⟨

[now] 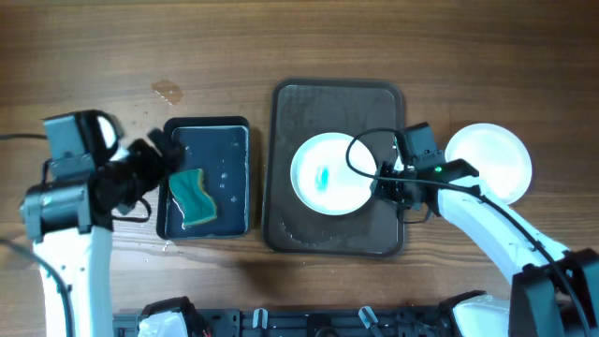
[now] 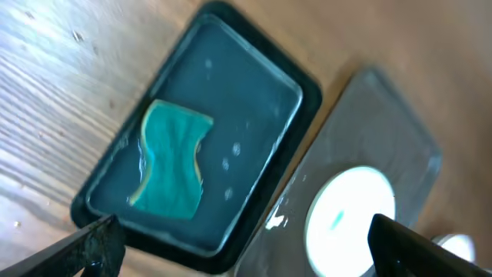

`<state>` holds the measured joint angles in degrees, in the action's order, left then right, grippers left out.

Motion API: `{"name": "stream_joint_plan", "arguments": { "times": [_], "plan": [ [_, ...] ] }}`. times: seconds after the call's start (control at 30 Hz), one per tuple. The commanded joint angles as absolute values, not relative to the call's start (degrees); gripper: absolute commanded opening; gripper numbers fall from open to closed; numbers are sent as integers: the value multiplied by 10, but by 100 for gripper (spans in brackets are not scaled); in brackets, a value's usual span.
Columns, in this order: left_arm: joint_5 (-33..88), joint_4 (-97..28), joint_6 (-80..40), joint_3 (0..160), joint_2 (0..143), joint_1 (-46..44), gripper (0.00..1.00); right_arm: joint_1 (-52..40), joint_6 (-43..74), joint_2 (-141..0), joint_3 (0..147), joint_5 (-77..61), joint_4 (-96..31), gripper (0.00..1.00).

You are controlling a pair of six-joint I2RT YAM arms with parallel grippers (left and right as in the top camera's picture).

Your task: Clean dirty plates on tray and stack at the side

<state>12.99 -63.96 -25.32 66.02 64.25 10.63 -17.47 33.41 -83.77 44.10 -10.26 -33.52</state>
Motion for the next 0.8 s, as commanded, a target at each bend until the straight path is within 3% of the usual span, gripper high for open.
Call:
{"name": "stream_joint_plan", "arguments": {
  "times": [0.0,0.13,0.2,0.3,0.33,0.37,0.47,0.5,0.53,0.7,0.73,0.77],
  "plan": [
    [106,-658,-216,666,699,56,86,-172,213,-796,519,-85,-400,36],
    [50,-658,-254,636,785,10,76,-172,195,-767,549,-86,-439,36],
    [44,-638,-275,608,847,-4,66,-172,196,-759,549,-85,-447,36],
    [44,-622,-288,592,924,-5,20,-172,195,-759,549,-85,-453,36],
    [44,-621,-290,591,946,-5,12,-172,196,-759,549,-85,-455,36],
    [43,-618,-290,591,970,-5,9,-172,195,-759,549,-85,-456,36],
    [27,-573,-290,591,1031,-5,14,-172,196,-759,549,-85,-457,36],
    [27,-561,-289,591,1039,-5,8,-172,196,-759,549,-85,-457,36],
    [27,-552,-289,591,1042,-5,4,-172,196,-759,549,-85,-457,36],
    [30,-592,-287,628,991,-5,4,-172,197,-759,549,-85,-460,36],
    [29,-602,-284,635,976,-5,7,-172,196,-759,549,-85,-460,36],
    [30,-610,-274,639,958,-5,17,-172,197,-759,549,-85,-460,36]
  ]
}}
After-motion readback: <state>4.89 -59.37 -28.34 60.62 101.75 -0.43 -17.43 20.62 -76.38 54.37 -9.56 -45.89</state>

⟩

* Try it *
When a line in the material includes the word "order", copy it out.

* Written reply *
`<state>` holds the measured joint angles in degrees, in the action's order, left then right, grippers left out.
Columns, in this order: left_arm: joint_5 (-33..88), joint_4 (-97..28), joint_6 (-80..40), joint_3 (0..160), joint_2 (0..143), joint_1 (-46..44), gripper (0.00..1.00); right_arm: joint_1 (-52..40), joint_6 (-43..74), joint_2 (-141..0), joint_3 (0..147), joint_5 (-77..61), joint_4 (-96..31), gripper (0.00..1.00).

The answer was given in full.